The truth is, she had tried personally the ground on which her
husband expressed a wish that she should venture—tried it ever so
delicately, and found it unsafe. Even at a hint about
embarrassments, Sir Pitt Crawley was off and alarmed. And he began
a long speech, explaining how straitened he himself was in money
matters; how the tenants would not pay; how his father's affairs,
and the expenses attendant upon the demise of the old gentleman, had
involved him; how he wanted to pay off incumbrances; and how the
bankers and agents were overdrawn; and Pitt Crawley ended by making
a compromise with his sister-in-law and giving her a very small sum
for the benefit of her little boy.

Pitt knew how poor his brother and his brother's family must be. It
could not have escaped the notice of such a cool and experienced old
diplomatist that Rawdon's family had nothing to live upon, and that
houses and carriages are not to be kept for nothing. He knew very
well that he was the proprietor or appropriator of the money, which,
according to all proper calculation, ought to have fallen to his
younger brother, and he had, we may be sure, some secret pangs of
remorse within him, which warned him that he ought to perform some
act of justice, or, let us say, compensation, towards these
disappointed relations. A just, decent man, not without brains, who
said his prayers, and knew his catechism, and did his duty outwardly
through life, he could not be otherwise than aware that something
was due to his brother at his hands, and that morally he was
Rawdon's debtor.

But, as one reads in the columns of the Times newspaper every now
and then, queer announcements from the Chancellor of the Exchequer,
acknowledging the receipt of 50 pounds from A. B., or 10 pounds
from W. T., as conscience-money, on account of taxes due by the
said A. B. or W. T., which payments the penitents beg the Right
Honourable gentleman to acknowledge through the medium of the public
press—so is the Chancellor no doubt, and the reader likewise,
always perfectly sure that the above-named A. B. and W. T. are
only paying a very small instalment of what they really owe, and
that the man who sends up a twenty-pound note has very likely
hundreds or thousands more for which he ought to account.

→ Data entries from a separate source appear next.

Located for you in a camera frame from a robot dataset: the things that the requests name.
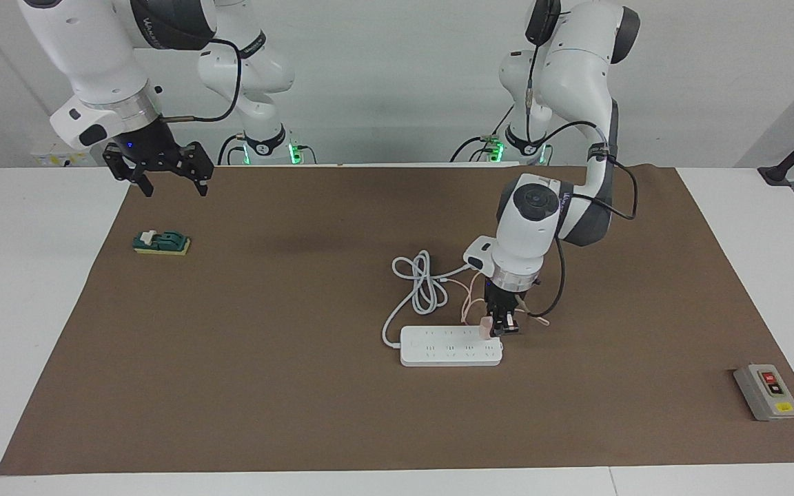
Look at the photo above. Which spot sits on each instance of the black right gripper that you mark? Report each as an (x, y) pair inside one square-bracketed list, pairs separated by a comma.
[(156, 151)]

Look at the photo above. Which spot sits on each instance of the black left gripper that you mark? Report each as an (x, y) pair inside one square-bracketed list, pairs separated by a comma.
[(505, 301)]

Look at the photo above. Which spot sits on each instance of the pink charger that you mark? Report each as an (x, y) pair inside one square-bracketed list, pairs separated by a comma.
[(485, 328)]

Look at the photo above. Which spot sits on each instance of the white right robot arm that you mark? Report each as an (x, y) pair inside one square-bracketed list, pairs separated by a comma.
[(94, 55)]

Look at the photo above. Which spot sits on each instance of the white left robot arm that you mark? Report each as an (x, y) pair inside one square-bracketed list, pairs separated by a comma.
[(528, 234)]

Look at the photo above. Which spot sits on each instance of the white power strip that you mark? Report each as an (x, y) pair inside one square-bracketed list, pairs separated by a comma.
[(438, 351)]

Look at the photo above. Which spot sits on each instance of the brown table mat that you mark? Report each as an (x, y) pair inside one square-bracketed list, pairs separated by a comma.
[(231, 379)]

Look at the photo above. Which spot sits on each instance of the green knife switch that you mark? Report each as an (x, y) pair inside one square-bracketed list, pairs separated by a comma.
[(163, 242)]

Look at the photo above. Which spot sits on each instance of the white wall box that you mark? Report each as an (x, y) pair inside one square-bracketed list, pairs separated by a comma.
[(59, 160)]

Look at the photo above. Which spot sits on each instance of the grey on-off switch box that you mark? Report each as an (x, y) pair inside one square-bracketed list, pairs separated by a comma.
[(768, 393)]

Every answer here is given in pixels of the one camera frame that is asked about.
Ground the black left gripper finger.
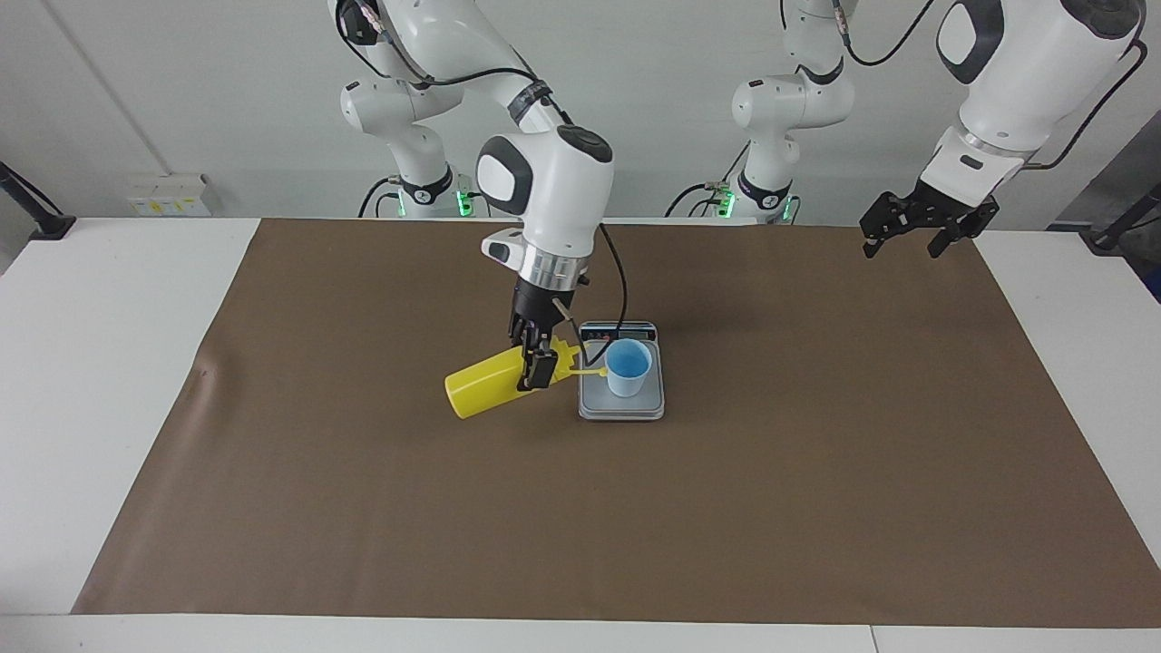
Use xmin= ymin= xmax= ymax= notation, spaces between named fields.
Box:
xmin=860 ymin=192 xmax=919 ymax=261
xmin=925 ymin=216 xmax=981 ymax=261

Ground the yellow squeeze bottle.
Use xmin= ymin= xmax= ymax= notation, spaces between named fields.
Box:
xmin=444 ymin=336 xmax=609 ymax=420

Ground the light blue plastic cup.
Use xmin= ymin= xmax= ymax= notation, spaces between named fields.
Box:
xmin=605 ymin=340 xmax=653 ymax=398

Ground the silver digital kitchen scale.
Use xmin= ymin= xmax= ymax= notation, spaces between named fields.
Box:
xmin=578 ymin=321 xmax=666 ymax=422

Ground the brown paper table mat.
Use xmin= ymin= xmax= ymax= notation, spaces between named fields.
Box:
xmin=71 ymin=216 xmax=1161 ymax=629

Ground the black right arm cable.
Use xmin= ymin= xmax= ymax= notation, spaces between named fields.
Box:
xmin=336 ymin=0 xmax=629 ymax=368

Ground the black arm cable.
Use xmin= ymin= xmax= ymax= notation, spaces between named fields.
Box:
xmin=336 ymin=0 xmax=629 ymax=368
xmin=830 ymin=0 xmax=1149 ymax=173

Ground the black clamp mount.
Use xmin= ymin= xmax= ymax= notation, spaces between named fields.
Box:
xmin=0 ymin=161 xmax=76 ymax=242
xmin=1079 ymin=180 xmax=1161 ymax=255

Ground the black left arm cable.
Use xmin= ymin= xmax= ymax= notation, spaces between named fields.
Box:
xmin=830 ymin=0 xmax=1149 ymax=173

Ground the black left base cable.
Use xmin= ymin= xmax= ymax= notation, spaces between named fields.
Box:
xmin=665 ymin=141 xmax=754 ymax=219

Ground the black base cable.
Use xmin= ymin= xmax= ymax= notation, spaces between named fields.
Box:
xmin=358 ymin=176 xmax=405 ymax=219
xmin=665 ymin=141 xmax=754 ymax=219

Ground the black right base cable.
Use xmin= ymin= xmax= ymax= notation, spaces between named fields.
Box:
xmin=358 ymin=176 xmax=405 ymax=219

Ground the black right arm strap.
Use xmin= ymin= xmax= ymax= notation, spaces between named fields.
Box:
xmin=506 ymin=80 xmax=557 ymax=126

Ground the white wall socket box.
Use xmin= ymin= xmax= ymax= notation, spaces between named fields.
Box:
xmin=127 ymin=173 xmax=212 ymax=219

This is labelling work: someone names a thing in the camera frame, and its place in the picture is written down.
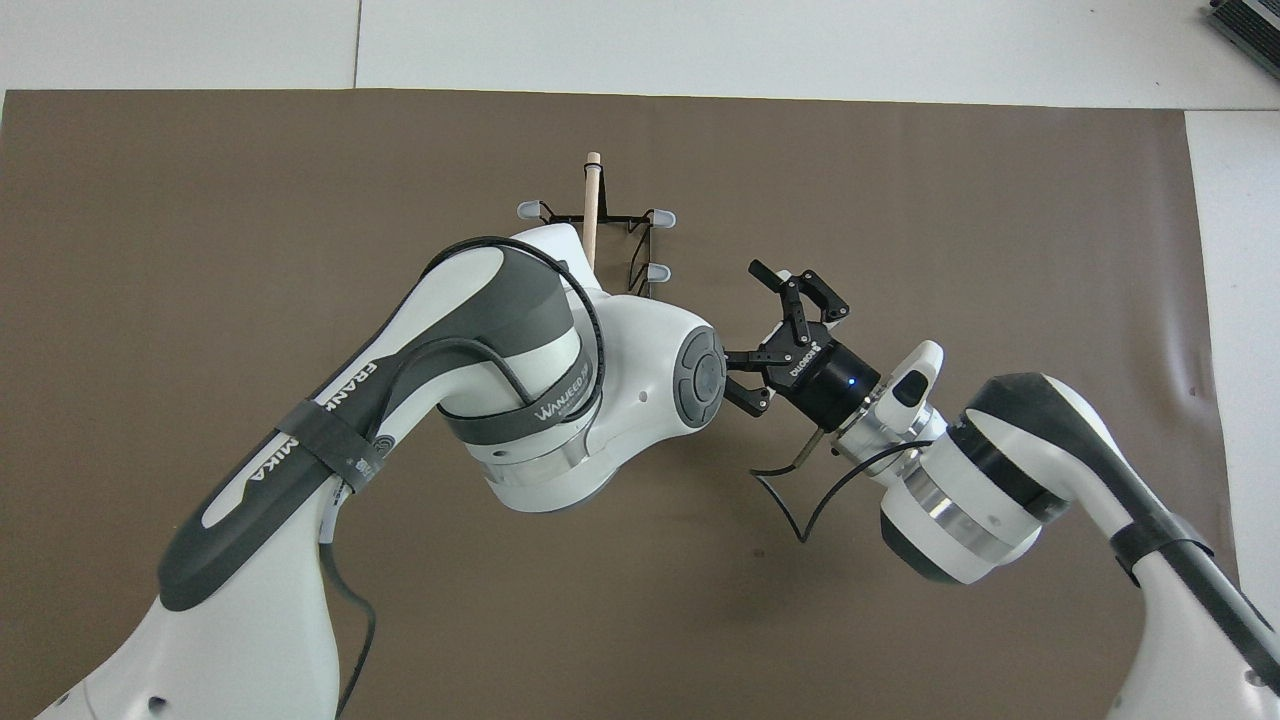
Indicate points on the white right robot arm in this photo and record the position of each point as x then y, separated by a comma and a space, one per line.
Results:
1000, 480

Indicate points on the grey ribbed device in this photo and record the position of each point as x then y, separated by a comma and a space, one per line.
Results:
1250, 20

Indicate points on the brown table mat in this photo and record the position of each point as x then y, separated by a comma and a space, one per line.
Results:
200, 200

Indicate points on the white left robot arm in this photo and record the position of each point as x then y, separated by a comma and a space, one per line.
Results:
640, 340

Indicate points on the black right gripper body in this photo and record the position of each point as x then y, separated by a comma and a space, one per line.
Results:
825, 385

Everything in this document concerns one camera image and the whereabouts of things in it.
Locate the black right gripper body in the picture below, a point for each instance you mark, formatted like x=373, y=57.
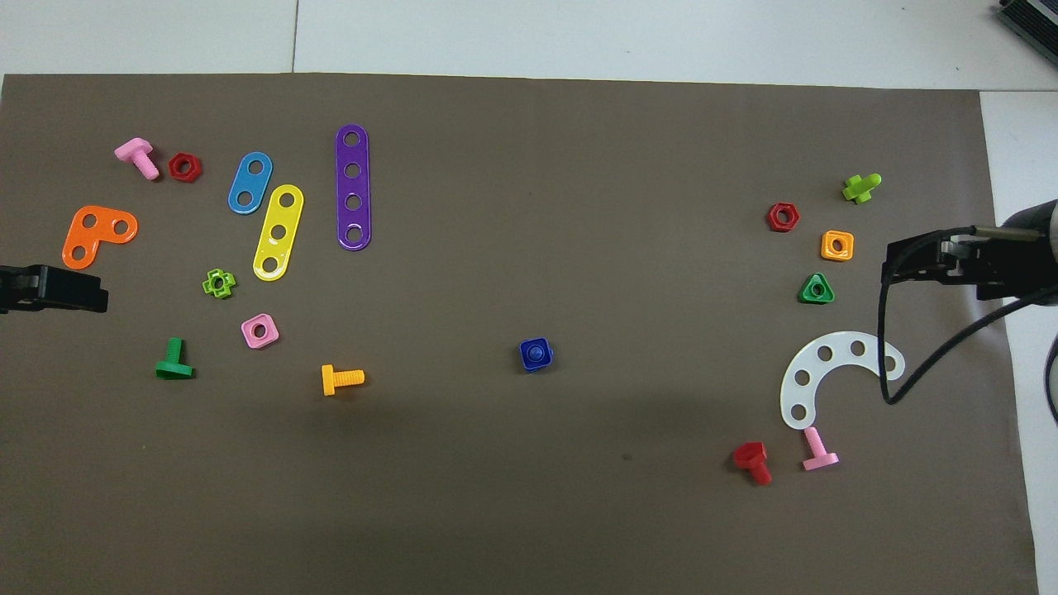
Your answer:
x=1017, y=263

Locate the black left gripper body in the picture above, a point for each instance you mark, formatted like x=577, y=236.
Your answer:
x=12, y=289

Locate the blue square plastic nut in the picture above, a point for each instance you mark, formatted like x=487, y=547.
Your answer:
x=526, y=362

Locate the orange L-shaped plate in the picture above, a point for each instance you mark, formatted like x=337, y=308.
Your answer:
x=101, y=227

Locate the orange square plastic nut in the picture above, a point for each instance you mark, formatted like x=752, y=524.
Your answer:
x=826, y=252

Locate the lime green plastic bolt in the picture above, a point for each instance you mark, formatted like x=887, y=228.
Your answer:
x=860, y=189

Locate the green triangular plastic nut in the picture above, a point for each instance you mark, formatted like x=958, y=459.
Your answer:
x=806, y=297

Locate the white curved perforated plate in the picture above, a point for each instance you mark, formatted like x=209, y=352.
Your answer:
x=841, y=349

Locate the dark green plastic bolt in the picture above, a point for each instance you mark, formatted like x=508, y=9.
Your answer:
x=174, y=364

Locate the lime green cross nut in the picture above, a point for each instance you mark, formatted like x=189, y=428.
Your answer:
x=208, y=285

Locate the red hexagonal plastic nut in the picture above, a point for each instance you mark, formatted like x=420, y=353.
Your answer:
x=771, y=217
x=174, y=168

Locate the pink plastic bolt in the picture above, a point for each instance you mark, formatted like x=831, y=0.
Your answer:
x=136, y=155
x=815, y=446

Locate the pink square plastic nut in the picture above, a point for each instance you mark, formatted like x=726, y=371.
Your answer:
x=248, y=333

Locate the blue two-hole strip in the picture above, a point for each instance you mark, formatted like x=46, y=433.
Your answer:
x=251, y=183

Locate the yellow three-hole strip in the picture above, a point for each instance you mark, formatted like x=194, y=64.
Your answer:
x=282, y=215

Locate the dark ribbed electronic device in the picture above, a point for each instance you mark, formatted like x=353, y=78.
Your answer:
x=1033, y=16

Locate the red plastic bolt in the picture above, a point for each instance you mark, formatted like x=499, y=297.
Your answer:
x=750, y=454

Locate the orange-yellow plastic bolt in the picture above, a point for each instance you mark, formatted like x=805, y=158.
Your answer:
x=341, y=379

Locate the purple four-hole strip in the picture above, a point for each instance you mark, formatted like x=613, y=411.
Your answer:
x=353, y=187

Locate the brown table mat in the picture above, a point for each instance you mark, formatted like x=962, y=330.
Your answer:
x=529, y=248

Such, at
least, are my feelings, when I see A. B. or W. T.'s insufficient
acts of repentance. And I have no doubt that Pitt Crawley's
contrition, or kindness if you will, towards his younger brother, by
whom he had so much profited, was only a very small dividend upon
the capital sum in which he was indebted to Rawdon. Not everybody is
willing to pay even so much. To part with money is a sacrifice
beyond almost all men endowed with a sense of order. There is
scarcely any man alive who does not think himself meritorious for
giving his neighbour five pounds. Thriftless gives, not from a
beneficent pleasure in giving, but from a lazy delight in spending.
He would not deny himself one enjoyment; not his opera-stall, not
his horse, not his dinner, not even the pleasure of giving Lazarus
the five pounds. Thrifty, who is good, wise, just, and owes no man
a penny, turns from a beggar, haggles with a hackney-coachman, or
denies a poor relation, and I doubt which is the most selfish of the
two. Money has only a different value in the eyes of each.